Dar Al-Shifa hospital had been bombed and shelled more than 20 times by Assad forces and had turned into a symbol of resistance. (iStock)

 'Under Bashar al-Assad, the system morphed into a family dictatorship riding the global neoliberal economic wave. This system cemented power internally through the nexus of the intelligence agency and elite military units (staffed mainly from the regime’s clan), and externally through submitting to Iran.
 “Down with the regime,” children of a southern city wrote on a street wall in mid-March 2011. The revolution was formally announced, people say. The impetus for the revolution was always there, waiting for the right moment that always comes as a surprise.
 The technical definition of a “civil war” is misleading because it practically distorts the picture of what is happening on the ground in Syria. Until now, well into the fifth year of the revolution, there are no cities, towns or villages fighting one another on the basis of their respective backgrounds, sectarian or otherwise. Simply put, the Syrian story is about a fascist regime utilizing various state institutions to kill its own people.

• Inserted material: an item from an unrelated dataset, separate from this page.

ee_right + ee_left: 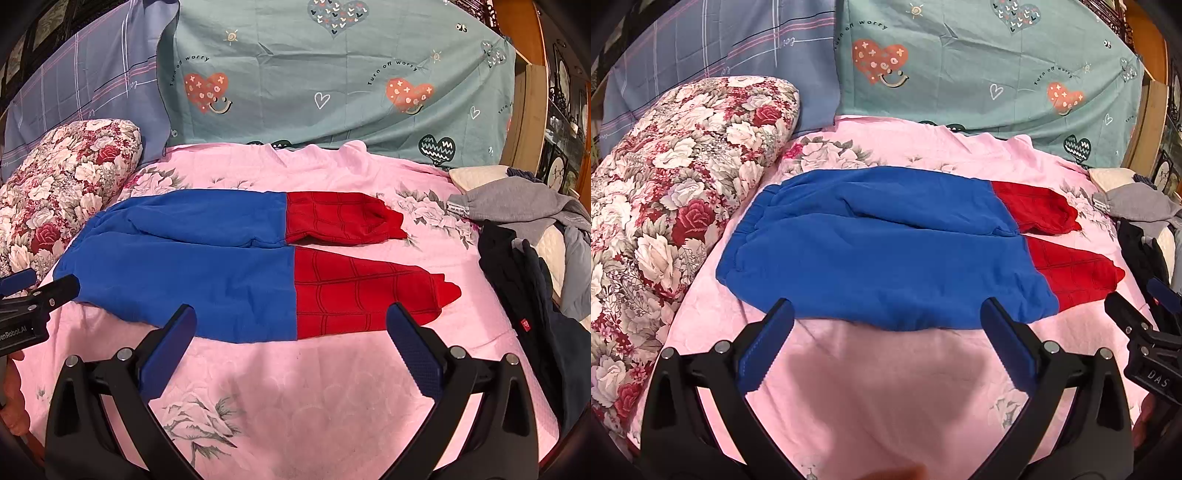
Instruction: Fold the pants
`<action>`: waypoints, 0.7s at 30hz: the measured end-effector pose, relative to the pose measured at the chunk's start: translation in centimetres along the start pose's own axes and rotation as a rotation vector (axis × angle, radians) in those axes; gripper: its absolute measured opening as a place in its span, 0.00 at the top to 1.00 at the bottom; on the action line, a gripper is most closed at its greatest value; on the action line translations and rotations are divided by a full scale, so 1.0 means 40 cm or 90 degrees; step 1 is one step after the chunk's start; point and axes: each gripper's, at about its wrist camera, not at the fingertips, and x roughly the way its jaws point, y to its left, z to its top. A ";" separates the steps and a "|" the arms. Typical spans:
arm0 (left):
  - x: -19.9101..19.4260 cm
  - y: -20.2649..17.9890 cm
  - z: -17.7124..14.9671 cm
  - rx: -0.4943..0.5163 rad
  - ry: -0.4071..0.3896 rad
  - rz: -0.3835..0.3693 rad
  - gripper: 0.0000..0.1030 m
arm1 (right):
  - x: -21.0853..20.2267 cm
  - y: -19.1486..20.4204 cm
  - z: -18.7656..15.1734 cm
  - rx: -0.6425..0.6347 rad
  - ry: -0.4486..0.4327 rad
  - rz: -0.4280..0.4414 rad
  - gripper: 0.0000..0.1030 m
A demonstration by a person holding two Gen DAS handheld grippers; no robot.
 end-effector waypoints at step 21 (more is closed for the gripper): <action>0.062 0.024 0.004 -0.026 0.041 -0.015 0.02 | 0.045 0.018 0.013 -0.002 0.016 0.004 0.01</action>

 Yes, the peaceful revolution became an armed one. After nearly a year of facing unspeakable atrocities carried out by the Syrian regime, people’s patience gave way. Holding arms was rather spontaneous, and the regime’s use of rape as a weapon made using light arms to defend the family logical in the eyes of the people.
 In areas under regime control, survival takes the form of hypocrisy and avoiding checkpoints, extortion and bribes, and praying not to be randomly picked up and thrown into prison for unknown periods of time, a journey that might end with starvation and death. Western media reports claiming that Damascus and other major cities are loyal to the regime fail to understand the attitude of these populations and the thick psychological layers of human reaction in perilous situations.
 As for liberated areas, people enjoy a sense of freedom despite harsh living conditions and lack of services. The challenge for these people is to avoid getting hit by a barrel bomb or missile that the regime continues to fire with impunity and an international community that has turned a blind eye.
 Meanwhile, a prototype of democratic administration has formed in some regions. For example, the liberated areas of Aleppo were divided into districts, each of which elected its local administration council. Those local councils formed the council for the city as a whole. The same story exists in the southern city of Daraa and around 500 other localities. The LACs, with significant variations depending on local conditions, try to manage services, distribute aid and interface with Sharia courts as well as armed groups.
 Obviously, the setting is not perfect, but the phenomenon is encouraging as people argue on how to run mundane affairs. All this functions alongside an informal economy, bribes to Assad forces that have formed a siege around towns, a dire need for basic necessities, a lack of food, fuel and medical supplies, and amazing stories of ingenuity and survival.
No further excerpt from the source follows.